> What this task involves:
Would you reproduce each line below exactly, leaving every picture out?

====

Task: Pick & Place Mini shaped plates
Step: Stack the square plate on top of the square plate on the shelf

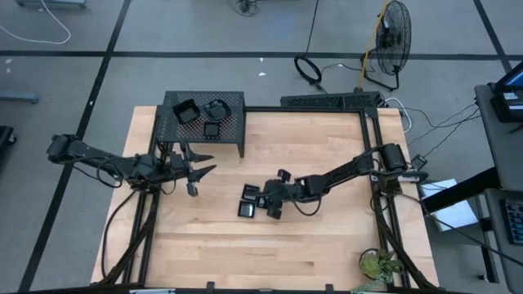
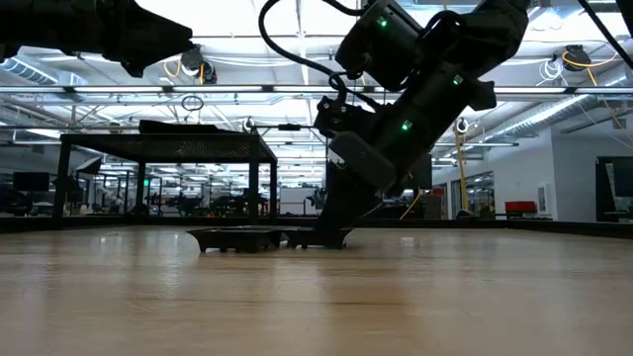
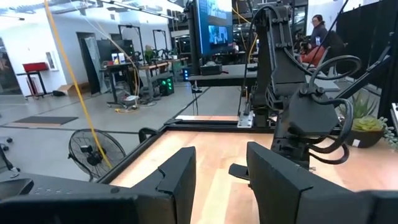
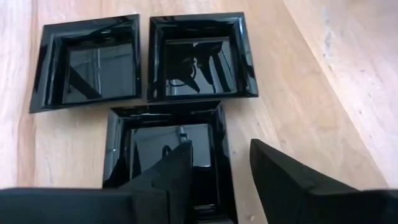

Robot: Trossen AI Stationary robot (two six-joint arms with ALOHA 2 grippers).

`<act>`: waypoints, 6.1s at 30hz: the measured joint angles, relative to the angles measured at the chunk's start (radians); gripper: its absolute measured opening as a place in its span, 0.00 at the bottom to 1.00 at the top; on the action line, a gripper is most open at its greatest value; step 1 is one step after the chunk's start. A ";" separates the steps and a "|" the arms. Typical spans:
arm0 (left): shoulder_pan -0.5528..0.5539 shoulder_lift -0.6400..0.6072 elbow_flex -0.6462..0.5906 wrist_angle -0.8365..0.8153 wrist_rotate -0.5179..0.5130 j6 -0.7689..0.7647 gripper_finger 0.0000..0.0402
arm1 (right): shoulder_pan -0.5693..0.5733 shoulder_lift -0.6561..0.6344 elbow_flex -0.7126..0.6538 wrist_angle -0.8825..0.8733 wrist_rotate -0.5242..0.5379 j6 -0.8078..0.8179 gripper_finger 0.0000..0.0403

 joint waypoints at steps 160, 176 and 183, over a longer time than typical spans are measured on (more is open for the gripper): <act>0.317 -0.008 0.145 -0.329 0.315 -0.241 0.39 | 0.208 -0.176 -0.001 0.455 0.571 -0.382 0.52; -0.020 -0.073 0.040 -0.077 0.209 0.016 0.35 | 0.032 -0.002 0.122 0.091 0.148 -0.040 0.52; -0.021 -0.059 0.040 -0.132 0.149 -0.045 0.36 | 0.017 0.100 0.169 0.070 0.158 -0.095 0.52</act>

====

> Response box:
Task: Pick & Place Mini shaped plates
Step: Stack the square plate on top of the square plate on the shelf


Robot: Trossen AI Stationary robot (two six-joint arms with ALOHA 2 grippers).

`<act>`: waypoints, 6.1s at 30hz: the measured joint angles, relative to the angles measured at the chunk's start (radians); gripper: its absolute measured opening as a place in its span, 0.00 at the bottom to 1.00 at the top; on the action line, a gripper is most open at its greatest value; step 1 is one step after the chunk's start. A ";" separates the steps and a "|" the arms. Typical spans:
arm0 (left): shoulder_pan -0.5528..0.5539 shoulder_lift -0.6400..0.6072 elbow_flex -0.6462..0.5906 wrist_angle -0.8365..0.8153 wrist_rotate -0.5179..0.5130 j6 -0.7689..0.7647 gripper_finger 0.0000..0.0402
arm1 (right): shoulder_pan -0.5693..0.5733 shoulder_lift -0.6561..0.6344 elbow_flex -0.7126..0.6538 wrist_angle -0.8825..0.8733 wrist_rotate -0.5242..0.5379 j6 -0.8078..0.8179 gripper_finger 0.0000..0.0403

 joint waypoints at steps 160, 176 and 183, over a longer time than typical spans are measured on (more is open for the gripper): <act>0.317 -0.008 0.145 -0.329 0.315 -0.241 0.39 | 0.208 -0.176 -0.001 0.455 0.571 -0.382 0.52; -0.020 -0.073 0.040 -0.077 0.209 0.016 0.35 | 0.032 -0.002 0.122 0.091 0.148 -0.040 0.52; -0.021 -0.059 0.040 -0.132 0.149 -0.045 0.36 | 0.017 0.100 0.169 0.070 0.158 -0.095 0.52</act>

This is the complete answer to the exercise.